As I think about this
tendency that I see in myself as well as others, I’m wondering why we Americans overwork
so much. Any stats show us that Americans work more hours with less time off
that just about anyone in the world: we’ve even surpassed the Japanese in
average annual hours worked. (The Japanese culture pushed working so hard thatit needed and created a word for “work death.”)
You may argue that as a
person who can work only up to eight hours a week, I’m not in danger of
overworking.

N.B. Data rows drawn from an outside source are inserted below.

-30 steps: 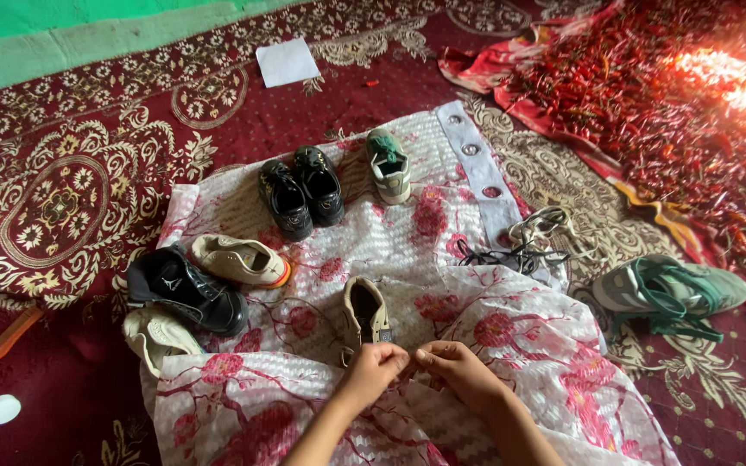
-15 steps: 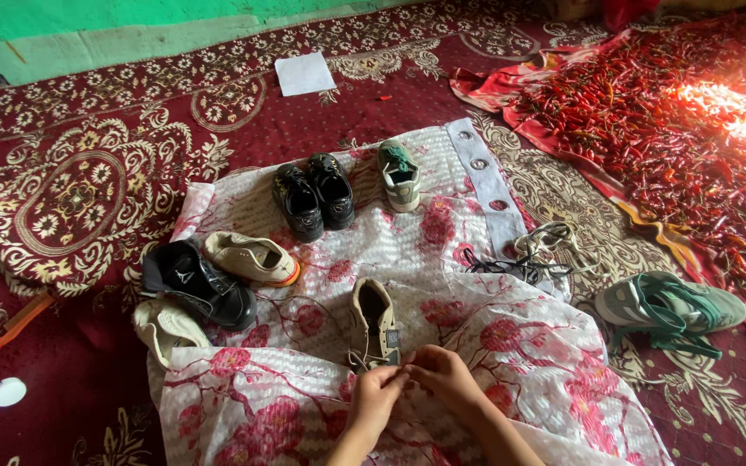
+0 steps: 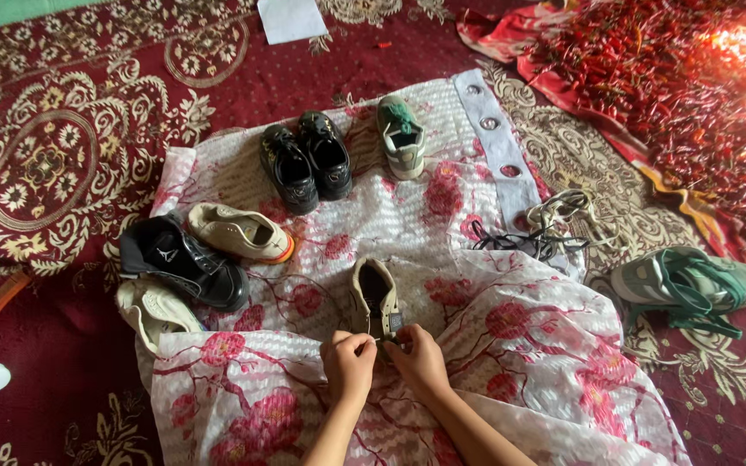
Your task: The person sits on a rug and re-laces a beige sneaker by hand, threading the laces through the eyelets and tying them. Several other shoes are visible nearby on the rug.
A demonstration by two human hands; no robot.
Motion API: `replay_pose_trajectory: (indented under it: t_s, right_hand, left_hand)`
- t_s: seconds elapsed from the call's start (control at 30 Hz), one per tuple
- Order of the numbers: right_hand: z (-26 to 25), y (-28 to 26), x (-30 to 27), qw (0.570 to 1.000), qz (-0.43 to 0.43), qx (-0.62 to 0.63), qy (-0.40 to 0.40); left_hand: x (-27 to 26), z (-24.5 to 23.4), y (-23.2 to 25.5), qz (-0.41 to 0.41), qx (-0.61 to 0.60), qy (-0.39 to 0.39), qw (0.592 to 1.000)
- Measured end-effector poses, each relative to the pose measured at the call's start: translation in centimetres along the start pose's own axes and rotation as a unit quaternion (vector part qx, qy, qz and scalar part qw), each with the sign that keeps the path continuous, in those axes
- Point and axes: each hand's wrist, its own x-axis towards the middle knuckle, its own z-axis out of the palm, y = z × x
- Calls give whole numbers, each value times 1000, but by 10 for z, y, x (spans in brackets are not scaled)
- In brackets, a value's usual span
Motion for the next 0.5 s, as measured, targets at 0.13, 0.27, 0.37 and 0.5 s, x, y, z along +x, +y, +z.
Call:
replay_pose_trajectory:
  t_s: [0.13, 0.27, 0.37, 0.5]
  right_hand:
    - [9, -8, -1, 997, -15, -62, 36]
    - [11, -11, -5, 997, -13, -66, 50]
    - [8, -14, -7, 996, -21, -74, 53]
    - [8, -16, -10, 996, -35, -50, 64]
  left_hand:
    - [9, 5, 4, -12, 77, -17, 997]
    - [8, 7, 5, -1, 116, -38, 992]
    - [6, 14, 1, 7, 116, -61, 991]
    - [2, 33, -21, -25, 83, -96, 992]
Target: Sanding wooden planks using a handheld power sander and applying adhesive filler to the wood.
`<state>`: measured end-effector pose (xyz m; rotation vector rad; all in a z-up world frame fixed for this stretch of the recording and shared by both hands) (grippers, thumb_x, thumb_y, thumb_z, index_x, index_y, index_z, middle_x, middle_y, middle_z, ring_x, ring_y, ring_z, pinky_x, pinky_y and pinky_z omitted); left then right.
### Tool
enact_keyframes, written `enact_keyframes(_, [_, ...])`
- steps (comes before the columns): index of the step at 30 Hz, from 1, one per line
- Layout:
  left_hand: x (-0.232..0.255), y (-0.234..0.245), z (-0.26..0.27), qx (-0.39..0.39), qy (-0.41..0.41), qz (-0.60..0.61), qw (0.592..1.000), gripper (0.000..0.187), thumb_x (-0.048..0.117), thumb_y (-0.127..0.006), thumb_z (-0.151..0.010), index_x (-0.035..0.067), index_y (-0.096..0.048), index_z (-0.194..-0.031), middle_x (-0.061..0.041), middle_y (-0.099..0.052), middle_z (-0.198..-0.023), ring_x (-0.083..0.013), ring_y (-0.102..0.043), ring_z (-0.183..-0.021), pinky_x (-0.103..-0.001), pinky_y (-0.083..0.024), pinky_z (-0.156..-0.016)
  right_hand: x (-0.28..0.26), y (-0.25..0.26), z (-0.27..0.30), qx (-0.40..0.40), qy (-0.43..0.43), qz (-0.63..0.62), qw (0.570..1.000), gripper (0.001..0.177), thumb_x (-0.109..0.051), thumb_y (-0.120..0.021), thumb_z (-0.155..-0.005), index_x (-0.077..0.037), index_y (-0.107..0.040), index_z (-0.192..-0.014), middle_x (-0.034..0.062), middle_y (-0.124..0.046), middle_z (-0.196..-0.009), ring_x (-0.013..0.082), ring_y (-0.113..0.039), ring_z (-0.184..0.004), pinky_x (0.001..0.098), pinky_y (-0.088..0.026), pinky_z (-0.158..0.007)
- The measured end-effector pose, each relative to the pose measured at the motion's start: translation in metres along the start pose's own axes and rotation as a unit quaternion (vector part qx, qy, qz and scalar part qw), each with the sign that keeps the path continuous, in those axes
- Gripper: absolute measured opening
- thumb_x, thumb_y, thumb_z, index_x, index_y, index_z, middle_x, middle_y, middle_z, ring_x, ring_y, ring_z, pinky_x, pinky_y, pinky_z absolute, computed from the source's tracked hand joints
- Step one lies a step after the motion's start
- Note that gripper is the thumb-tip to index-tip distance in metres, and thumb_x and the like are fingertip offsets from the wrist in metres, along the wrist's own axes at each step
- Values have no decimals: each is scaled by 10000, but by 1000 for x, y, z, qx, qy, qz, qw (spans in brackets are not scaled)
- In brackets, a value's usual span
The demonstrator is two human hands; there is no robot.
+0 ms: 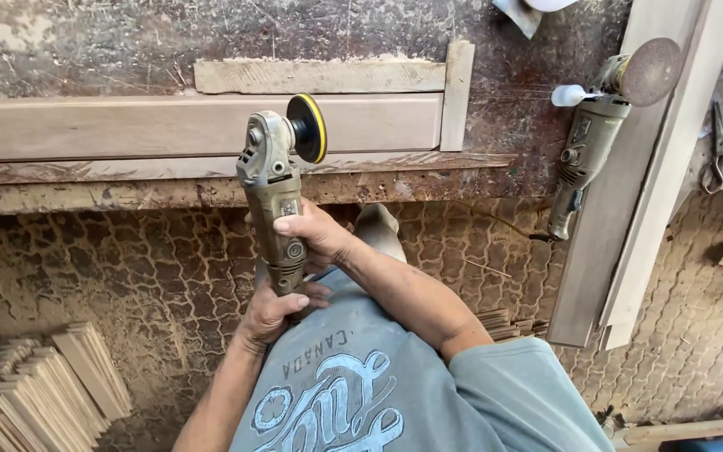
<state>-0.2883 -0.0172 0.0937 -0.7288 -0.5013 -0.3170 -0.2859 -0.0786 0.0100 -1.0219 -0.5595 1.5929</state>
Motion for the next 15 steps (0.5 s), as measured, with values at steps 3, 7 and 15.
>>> enact_keyframes(3, [-2, 14, -1, 7, 16, -55, 998, 202, 82, -771, -774, -36, -720, -929, -227, -777, -730, -269, -771, -637, -387, -633, -564, 11, -3, -6, -27, -34, -39, 998, 423, -123, -828, -795, -71, -633, -1167, 124, -738, -1007, 256, -750, -949, 427, -625, -842])
enact_keyframes(7, [-54, 108, 0, 189, 109, -357, 908, 236, 195, -872, -765, 59, -679, -751, -122, -656, -448, -234, -710, -493, -350, -572, -567, 40, 52, -30, 34, -26, -27, 999, 518, -80, -818, -797, -34, -620, -1272, 213, -722, -1103, 374, -735, -1006, 545, -602, -892])
enact_keyframes(15, [-89, 57, -76, 122, 50, -524, 841, 585, 654, -797, -731, 138, -662, -971, -146, -733, -719, -359, -747, -802, -418, -596, -687, -44, 143, 24, 316, 43, -14, 948, 202, -135, -795, -858, -93, -716, -1039, 185, -765, -1032, 364, -757, -963, 538, -583, -934])
Point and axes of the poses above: each hand's wrist, its own z-axis away from the middle knuckle, its own y-axis out of the back of the hand, x = y × z, the point moved 9 cm from there along -z, towards the middle knuckle
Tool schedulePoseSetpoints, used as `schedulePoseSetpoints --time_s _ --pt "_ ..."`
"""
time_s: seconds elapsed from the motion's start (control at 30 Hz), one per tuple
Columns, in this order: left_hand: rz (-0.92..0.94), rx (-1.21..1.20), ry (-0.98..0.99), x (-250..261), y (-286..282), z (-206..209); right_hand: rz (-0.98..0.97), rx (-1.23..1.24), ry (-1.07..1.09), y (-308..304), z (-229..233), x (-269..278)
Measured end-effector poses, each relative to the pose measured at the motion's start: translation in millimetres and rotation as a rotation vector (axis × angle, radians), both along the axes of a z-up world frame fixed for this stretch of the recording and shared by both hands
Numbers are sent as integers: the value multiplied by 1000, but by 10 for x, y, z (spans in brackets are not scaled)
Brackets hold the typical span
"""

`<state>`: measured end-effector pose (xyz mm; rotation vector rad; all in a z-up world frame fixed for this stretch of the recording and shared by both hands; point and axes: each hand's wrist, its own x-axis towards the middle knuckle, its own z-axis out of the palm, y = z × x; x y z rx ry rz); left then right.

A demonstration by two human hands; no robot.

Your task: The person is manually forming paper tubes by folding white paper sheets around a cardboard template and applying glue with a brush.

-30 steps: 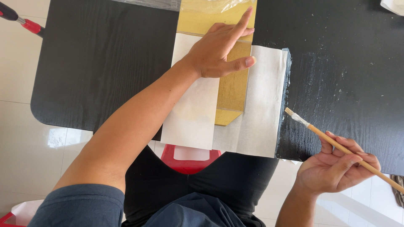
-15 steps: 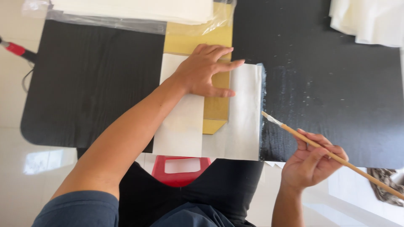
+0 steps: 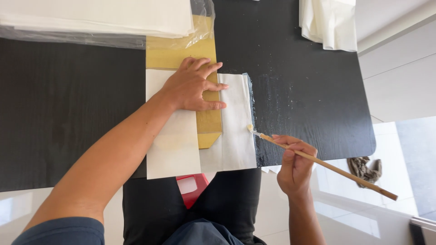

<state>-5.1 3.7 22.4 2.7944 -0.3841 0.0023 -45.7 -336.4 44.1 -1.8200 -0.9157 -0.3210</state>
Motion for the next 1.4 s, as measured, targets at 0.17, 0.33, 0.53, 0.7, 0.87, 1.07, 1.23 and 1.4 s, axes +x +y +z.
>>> schedulePoseSetpoints --time_s 0.17,0.33,0.53,0.7,0.87,1.07,1.23,1.4 --pt "-35 -62 43 -20 12 71 15 -89 74 -174 170 -227" --pt "-69 -117 75 8 15 44 8 -152 213 -350 348 -460" --pt "-69 -86 50 24 23 -5 -16 -100 325 -401 445 -437" --pt "-58 -86 40 36 20 -24 -171 116 132 -177 316 -196" --pt "-57 -80 49 43 23 -31 -159 -40 89 -151 180 -150" --pt "-58 -63 73 47 14 6 -195 -136 125 -385 157 -355" --pt "-48 -78 78 48 14 17 -198 -191 197 -541 298 -510" --pt "-52 -50 116 56 16 23 -219 -91 178 -591 452 -312"
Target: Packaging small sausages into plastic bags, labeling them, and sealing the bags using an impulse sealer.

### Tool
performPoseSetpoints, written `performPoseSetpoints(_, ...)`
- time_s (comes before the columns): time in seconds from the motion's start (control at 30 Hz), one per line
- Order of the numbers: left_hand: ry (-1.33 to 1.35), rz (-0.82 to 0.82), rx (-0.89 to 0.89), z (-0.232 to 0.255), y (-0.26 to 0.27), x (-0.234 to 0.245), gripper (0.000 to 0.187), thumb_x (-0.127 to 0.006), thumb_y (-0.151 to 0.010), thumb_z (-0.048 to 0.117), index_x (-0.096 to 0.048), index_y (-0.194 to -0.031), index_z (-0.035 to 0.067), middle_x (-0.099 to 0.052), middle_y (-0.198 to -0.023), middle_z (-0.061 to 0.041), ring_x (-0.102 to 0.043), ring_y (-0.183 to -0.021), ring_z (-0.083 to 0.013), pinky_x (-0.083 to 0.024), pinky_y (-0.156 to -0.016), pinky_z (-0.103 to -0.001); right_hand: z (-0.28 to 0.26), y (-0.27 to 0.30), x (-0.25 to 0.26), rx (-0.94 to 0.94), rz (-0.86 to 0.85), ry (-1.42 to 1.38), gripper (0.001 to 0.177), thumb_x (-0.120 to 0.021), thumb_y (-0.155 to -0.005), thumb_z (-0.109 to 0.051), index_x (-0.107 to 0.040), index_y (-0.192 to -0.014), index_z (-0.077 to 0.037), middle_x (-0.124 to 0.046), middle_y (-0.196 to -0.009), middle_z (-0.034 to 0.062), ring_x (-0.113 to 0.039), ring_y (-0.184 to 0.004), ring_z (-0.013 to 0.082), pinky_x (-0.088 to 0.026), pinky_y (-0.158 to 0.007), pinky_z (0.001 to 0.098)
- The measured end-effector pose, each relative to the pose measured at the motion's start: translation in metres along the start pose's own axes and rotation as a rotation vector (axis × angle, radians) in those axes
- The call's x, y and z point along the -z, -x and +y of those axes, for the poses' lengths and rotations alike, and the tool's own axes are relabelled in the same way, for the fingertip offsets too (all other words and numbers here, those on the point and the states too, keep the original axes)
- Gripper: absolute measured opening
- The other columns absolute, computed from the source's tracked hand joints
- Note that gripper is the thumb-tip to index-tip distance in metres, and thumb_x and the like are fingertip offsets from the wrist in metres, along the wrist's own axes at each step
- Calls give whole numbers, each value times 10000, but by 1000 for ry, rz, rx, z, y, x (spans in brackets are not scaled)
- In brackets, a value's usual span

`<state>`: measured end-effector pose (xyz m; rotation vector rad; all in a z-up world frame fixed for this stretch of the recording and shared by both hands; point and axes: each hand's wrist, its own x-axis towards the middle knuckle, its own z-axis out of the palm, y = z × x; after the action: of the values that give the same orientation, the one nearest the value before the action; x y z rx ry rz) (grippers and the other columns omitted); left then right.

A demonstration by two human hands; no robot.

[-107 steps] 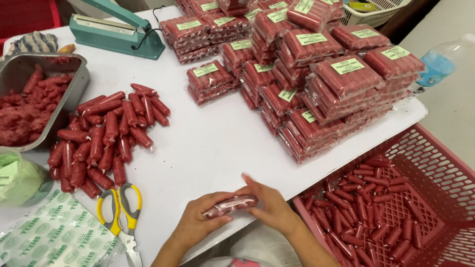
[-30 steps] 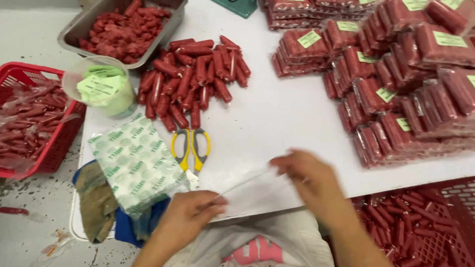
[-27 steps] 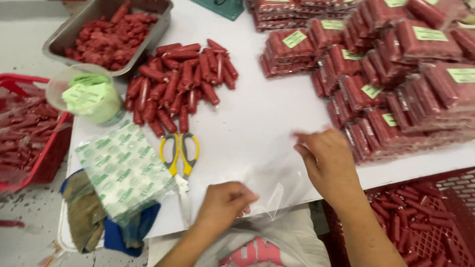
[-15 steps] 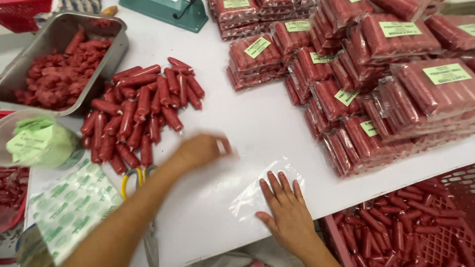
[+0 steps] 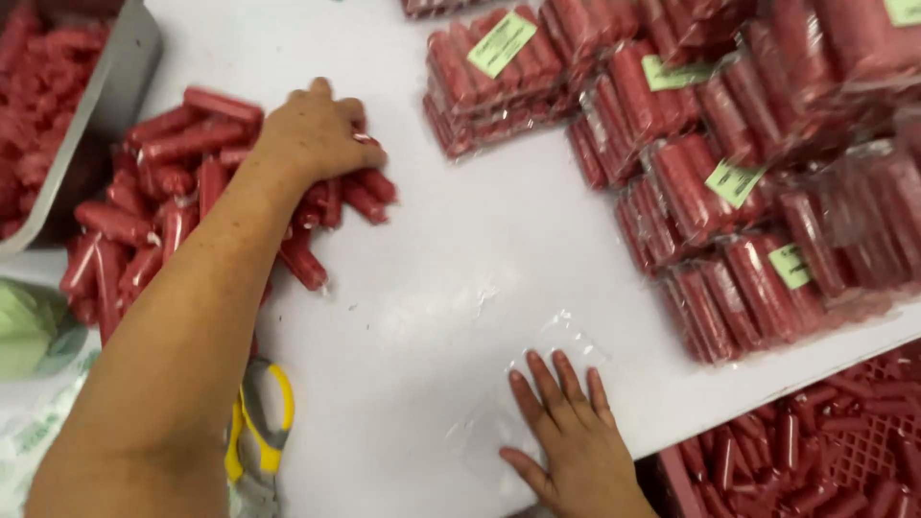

You might argue instead that I’m in danger oversleeping. (I need
to sleep about 15 hours a day: fatigue since neurosurgery and radiation has
been a bear.) However, there’s something about that psychology of working as many
hours as I can, even to the point of nausea, that compels me as it did before
my tumors. (I just don’t get paid now, and I am better at taking time to
rest and write.)
I seek to learn the wisdom of
keeping quiet, as in Pablo Neruda’s poem of the same name :
“Keeping
Quiet
Now we
will count to twelve and we will all keep still.
For once
on the face of the earth, let's not speak in any language; let's stop for one
second,
and not move our arms so much.
It would
be an exotic moment without rush, without engines; we would all be together
in
a sudden strangeness.
Fisherman
in the cold sea would not harm whales
and the man gathering salt would look at
his hurt hands.
Those
who prepare green wars, wars with gas, wars with fire, victories with no
survivors, would put on clean clothes
and walk
about with their brothers in the shade, doing nothing.
What I
want should not be confused with total inactivity.
Life is what it is about;
I
want no truck with death.
If we
were not so single-minded about keeping our lives moving, and for once could do
nothing, perhaps a huge silence
might
interrupt this sadness
of never
understanding ourselves
and of threatening ourselves with death. Perhaps the
earth can teach us
as when everything seems dead
and later proves to be alive.
Now I'll
count up to twelve
and you keep quiet and I will go.”
-- by Pablo Neruda from Extravagaria
(translated by Alastair Reid, pp. 27-29, 1974).
Perhaps this time that calls us to action for
justice for the vulnerable also calls us into silence. As my Irish taxi cab
driver told me decades ago, “It’s a conundrum.”
Now I'll count to twelve and you keep quiet and I will go.